Once I was tinkering with an anthropomorphic robot. I got to the point where I rewrite almost all code from c++ to python. A colleague (more physicist than a programmer) after this trick very quickly (literally in a month) sketched and tested algorithms, and also wrote a graduate work on these algorithms. Readability is an important thing.
The time has passed, I have not been working with the robot for a long time. And then I find out that it has invented a “project school” for pupils, they will be engaged in various projects, and one of the teams will work with an anthropomorphic robot. Okay, I thought, at one time we made a simulator for a robot (in a gazebo) – let them dabble, they don’t understand anything in two weeks. It was not there. Despite ROS (not the most logical framework, to say the least) – they come up in a week – “we want to test on a real robot, it works in a simulator”. Continuation – you understand. There was a small bug, but in principle it worked.

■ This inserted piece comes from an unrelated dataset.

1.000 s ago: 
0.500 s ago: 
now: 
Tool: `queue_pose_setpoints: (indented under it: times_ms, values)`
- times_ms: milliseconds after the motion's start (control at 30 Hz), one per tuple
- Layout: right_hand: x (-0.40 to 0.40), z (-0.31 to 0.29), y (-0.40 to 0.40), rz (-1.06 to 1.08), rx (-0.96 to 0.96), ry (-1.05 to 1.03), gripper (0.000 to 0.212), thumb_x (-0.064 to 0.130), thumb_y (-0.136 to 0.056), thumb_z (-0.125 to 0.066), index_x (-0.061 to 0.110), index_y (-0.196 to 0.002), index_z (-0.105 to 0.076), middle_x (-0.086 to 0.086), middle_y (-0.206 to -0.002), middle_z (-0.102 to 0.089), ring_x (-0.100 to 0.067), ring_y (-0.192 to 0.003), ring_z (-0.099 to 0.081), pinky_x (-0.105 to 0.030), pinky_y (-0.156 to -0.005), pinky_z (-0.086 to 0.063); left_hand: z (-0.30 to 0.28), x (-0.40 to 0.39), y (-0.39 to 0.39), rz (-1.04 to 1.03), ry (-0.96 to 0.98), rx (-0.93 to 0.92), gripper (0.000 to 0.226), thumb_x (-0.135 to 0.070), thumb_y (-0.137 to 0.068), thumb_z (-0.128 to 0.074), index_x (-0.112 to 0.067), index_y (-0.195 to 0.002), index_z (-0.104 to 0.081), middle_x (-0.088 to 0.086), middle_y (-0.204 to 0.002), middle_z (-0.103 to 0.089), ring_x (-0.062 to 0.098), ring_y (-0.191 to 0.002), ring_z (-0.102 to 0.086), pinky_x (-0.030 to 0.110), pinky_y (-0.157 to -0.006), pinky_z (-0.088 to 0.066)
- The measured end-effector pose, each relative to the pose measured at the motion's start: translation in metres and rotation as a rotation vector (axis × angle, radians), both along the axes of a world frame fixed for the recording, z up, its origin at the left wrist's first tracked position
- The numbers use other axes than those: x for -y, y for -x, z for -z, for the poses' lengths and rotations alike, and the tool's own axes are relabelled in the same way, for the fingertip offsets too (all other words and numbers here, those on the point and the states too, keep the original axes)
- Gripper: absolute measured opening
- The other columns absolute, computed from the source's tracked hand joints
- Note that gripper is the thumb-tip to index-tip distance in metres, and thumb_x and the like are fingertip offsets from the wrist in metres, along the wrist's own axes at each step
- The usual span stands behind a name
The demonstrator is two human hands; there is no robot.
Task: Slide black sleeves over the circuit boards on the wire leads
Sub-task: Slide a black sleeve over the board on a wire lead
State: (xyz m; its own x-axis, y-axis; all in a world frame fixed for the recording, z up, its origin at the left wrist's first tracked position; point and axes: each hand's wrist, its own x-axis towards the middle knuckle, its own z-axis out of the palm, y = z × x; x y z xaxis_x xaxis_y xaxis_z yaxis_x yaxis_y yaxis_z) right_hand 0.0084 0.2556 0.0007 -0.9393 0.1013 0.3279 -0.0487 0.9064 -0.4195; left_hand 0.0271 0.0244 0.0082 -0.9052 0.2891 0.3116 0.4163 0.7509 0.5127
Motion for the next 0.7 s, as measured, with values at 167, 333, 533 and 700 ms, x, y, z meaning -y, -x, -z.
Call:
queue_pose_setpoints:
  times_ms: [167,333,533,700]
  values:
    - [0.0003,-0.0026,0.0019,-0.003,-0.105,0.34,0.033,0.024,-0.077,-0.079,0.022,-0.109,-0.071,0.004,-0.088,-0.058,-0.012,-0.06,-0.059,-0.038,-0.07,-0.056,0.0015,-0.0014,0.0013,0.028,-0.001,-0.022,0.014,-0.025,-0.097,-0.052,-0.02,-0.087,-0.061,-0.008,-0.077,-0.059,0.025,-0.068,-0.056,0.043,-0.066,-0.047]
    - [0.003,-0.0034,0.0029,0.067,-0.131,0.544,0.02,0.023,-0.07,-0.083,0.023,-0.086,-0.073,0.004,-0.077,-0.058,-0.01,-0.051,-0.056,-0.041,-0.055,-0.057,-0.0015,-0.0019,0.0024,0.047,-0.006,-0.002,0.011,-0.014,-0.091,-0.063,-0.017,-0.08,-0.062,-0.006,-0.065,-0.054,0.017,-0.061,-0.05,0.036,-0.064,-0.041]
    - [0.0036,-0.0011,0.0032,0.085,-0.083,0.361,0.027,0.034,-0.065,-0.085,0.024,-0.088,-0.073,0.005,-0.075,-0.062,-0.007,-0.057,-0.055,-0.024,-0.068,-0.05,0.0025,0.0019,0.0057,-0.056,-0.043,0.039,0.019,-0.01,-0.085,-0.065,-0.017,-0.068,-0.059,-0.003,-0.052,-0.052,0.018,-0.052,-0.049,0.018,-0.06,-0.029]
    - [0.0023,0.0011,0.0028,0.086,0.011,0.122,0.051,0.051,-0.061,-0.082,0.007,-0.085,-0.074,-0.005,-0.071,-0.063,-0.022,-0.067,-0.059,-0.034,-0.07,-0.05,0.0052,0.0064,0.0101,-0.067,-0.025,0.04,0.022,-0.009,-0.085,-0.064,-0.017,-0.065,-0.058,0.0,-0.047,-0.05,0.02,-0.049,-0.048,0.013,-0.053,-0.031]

They made two complex movements – dance and workout. Yes, the movements are hardcoded positions of the engines, it does not matter. For me, it was an indicative moment that 1. There are children who quickly understand and are able to perform complex tasks under a little guidance. 2. To do this, you need to lower the level of entry – this will help (not only children) make it easier to understand the system, and therefore it is easier and more qualitative to make a contribution.
I do not want to develop the theme, which is better, c++ or python. Each language is intended for its own goals. Python is higher level – more readable. One of the modules I left in c++ – it needs execution speed. Use task-appropriate tools!
Code readability, readme docs, tests – and other code quality indicators are invented for a reason!